When it was in operation, the Cann Quarry Canal left the river at Marsh Mills.

The Plym Valley Railway runs alongside the River Plym. It opened in 1856 as a section of the South Devon and Tavistock Railway, which followed the river as far as the tributary with the River Meavy. The line closed to passengers in 1962, and goods services stopped four years later. The new railway is a volunteer-run railway that operates steam and diesel-hauled train rides. The first section from Plym Valley from Marsh Mills station opened in 2001, with an extension to Lee Moor Crossing in 2008. In 2013, the line was extended to Plymbridge. The remainder of the line forms part of the Plym Valley Trail, a cycle route from Plymouth to Ilfracombe.

==Leisure==
The River Plym is popular for canoeing.

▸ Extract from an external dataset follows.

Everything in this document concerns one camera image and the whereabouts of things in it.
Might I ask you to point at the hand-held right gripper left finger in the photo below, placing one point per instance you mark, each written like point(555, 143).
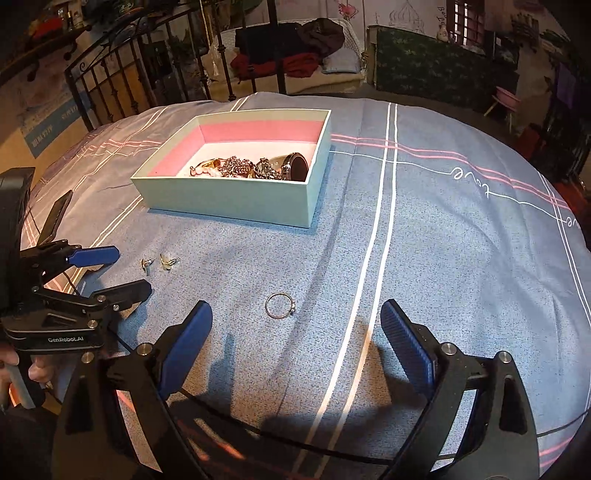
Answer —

The upper section of Dartmoor from Cadover Bridge to Shaugh Bridge is considered challenging and has been described by the British Canoe Union as the hardest section of the river to navigate. It is often the first river to fill during heavy rain and one of the first to drop afterward. Experienced canoeists judge the water level carefully around the weather. This section has some pool drops, which are not recommended for novices. Lower sections beyond Shaugh Bridge to Bickleigh Bridge are easier to navigate past the first rapid, provided the river is at a sufficient water level.

In addition, the Plym is rich with brown trout, sea trout, and salmon. Angling is allowed in both lower and upper areas with much of the water being managed by Plymouth & District Freshwater Angling Association.